▸ DATA EXTRACT:
# # #

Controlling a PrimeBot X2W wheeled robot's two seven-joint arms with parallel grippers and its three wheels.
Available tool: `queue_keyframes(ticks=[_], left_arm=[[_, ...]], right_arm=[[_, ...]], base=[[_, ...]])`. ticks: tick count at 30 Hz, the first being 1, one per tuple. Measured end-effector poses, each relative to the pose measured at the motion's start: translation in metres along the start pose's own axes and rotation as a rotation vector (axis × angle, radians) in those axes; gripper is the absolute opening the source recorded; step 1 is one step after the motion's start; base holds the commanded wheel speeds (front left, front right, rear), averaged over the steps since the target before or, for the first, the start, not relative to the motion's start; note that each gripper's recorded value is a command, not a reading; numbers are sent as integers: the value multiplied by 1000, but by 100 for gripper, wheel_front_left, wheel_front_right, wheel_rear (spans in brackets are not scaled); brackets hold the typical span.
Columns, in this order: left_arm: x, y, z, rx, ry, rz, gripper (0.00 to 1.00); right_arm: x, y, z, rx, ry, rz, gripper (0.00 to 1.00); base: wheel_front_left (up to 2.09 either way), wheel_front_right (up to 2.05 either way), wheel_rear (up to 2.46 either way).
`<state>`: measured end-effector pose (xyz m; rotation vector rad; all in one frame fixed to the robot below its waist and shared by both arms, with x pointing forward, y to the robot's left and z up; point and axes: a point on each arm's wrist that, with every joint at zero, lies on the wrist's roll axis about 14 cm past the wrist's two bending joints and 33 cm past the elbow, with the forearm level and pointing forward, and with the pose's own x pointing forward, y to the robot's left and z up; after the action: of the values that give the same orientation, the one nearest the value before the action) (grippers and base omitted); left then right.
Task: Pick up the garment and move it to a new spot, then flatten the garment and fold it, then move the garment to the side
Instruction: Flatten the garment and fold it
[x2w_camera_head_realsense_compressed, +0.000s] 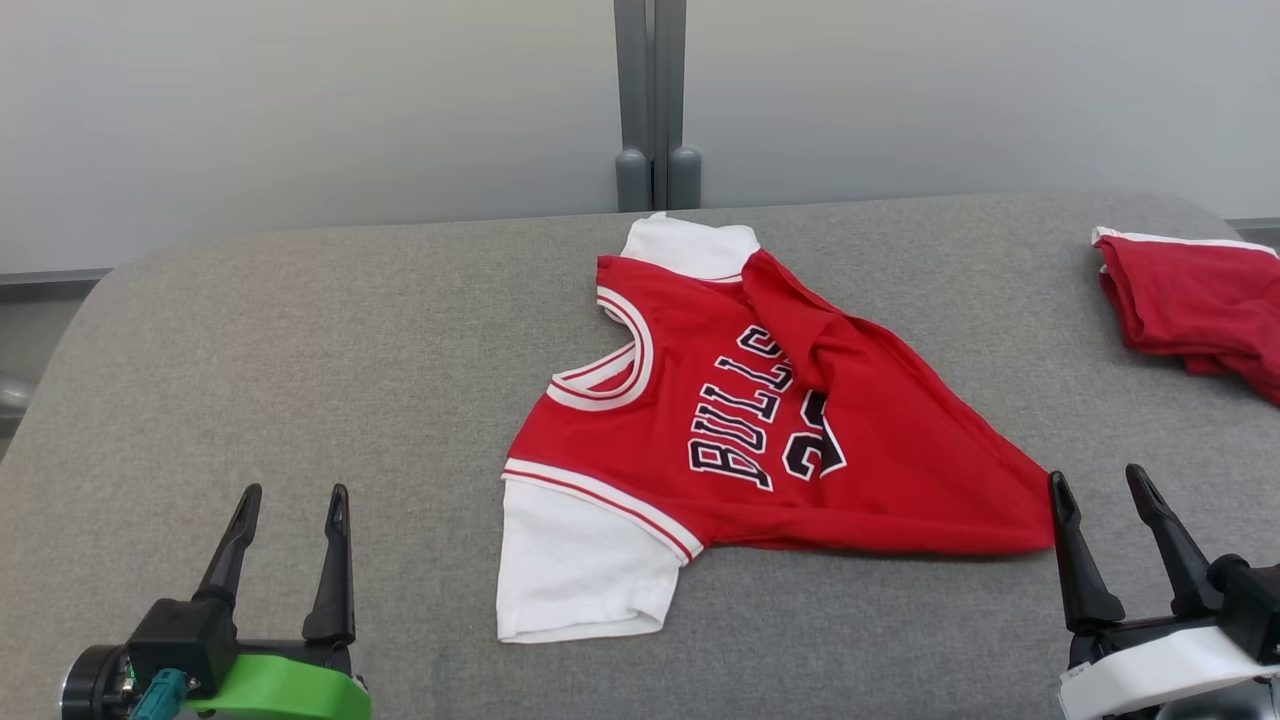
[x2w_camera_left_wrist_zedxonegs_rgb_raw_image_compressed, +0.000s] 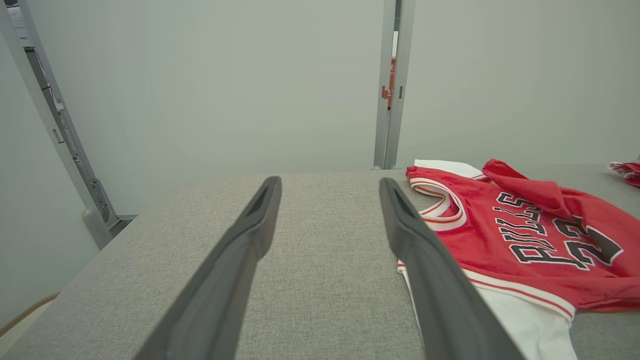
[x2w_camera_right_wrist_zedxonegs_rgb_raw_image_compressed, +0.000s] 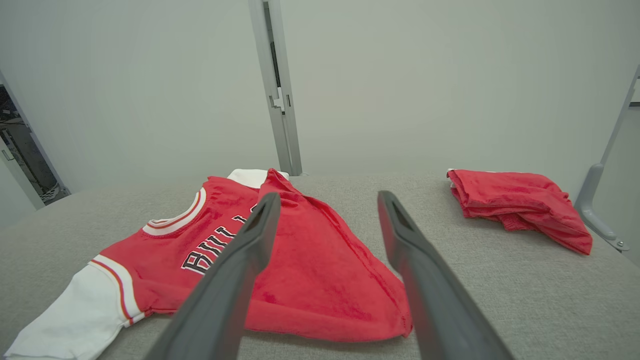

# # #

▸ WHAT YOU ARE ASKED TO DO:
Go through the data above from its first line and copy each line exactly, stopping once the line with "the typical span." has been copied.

▸ OUTPUT OF THE EXERCISE:
Controlling a PrimeBot X2W wheeled robot's two seven-joint arms with parallel grippers and its three wheels.
Available tool: `queue_keyframes(ticks=[_], left_arm=[[_, ...]], right_arm=[[_, ...]], base=[[_, ...]])`. ticks: tick count at 30 Hz, the first being 1, one per tuple. Measured end-effector poses, each relative to the pose measured at the motion's start: translation in metres along the start pose's own axes and rotation as a rotation vector (axis × angle, radians) in those axes; gripper is the absolute opening the source recorded; step 1 is one step after the motion's start; base holds the commanded wheel speeds (front left, front right, rear), averaged over the steps since the target before or, for the first, the start, not relative to the motion's start; note that each gripper's recorded value is a command, not a reading; numbers are sent as integers: the value multiplied by 1000, but by 100 for gripper, wheel_front_left, wheel_front_right, wheel_rear (spans in brackets are not scaled); brackets hold the typical span.

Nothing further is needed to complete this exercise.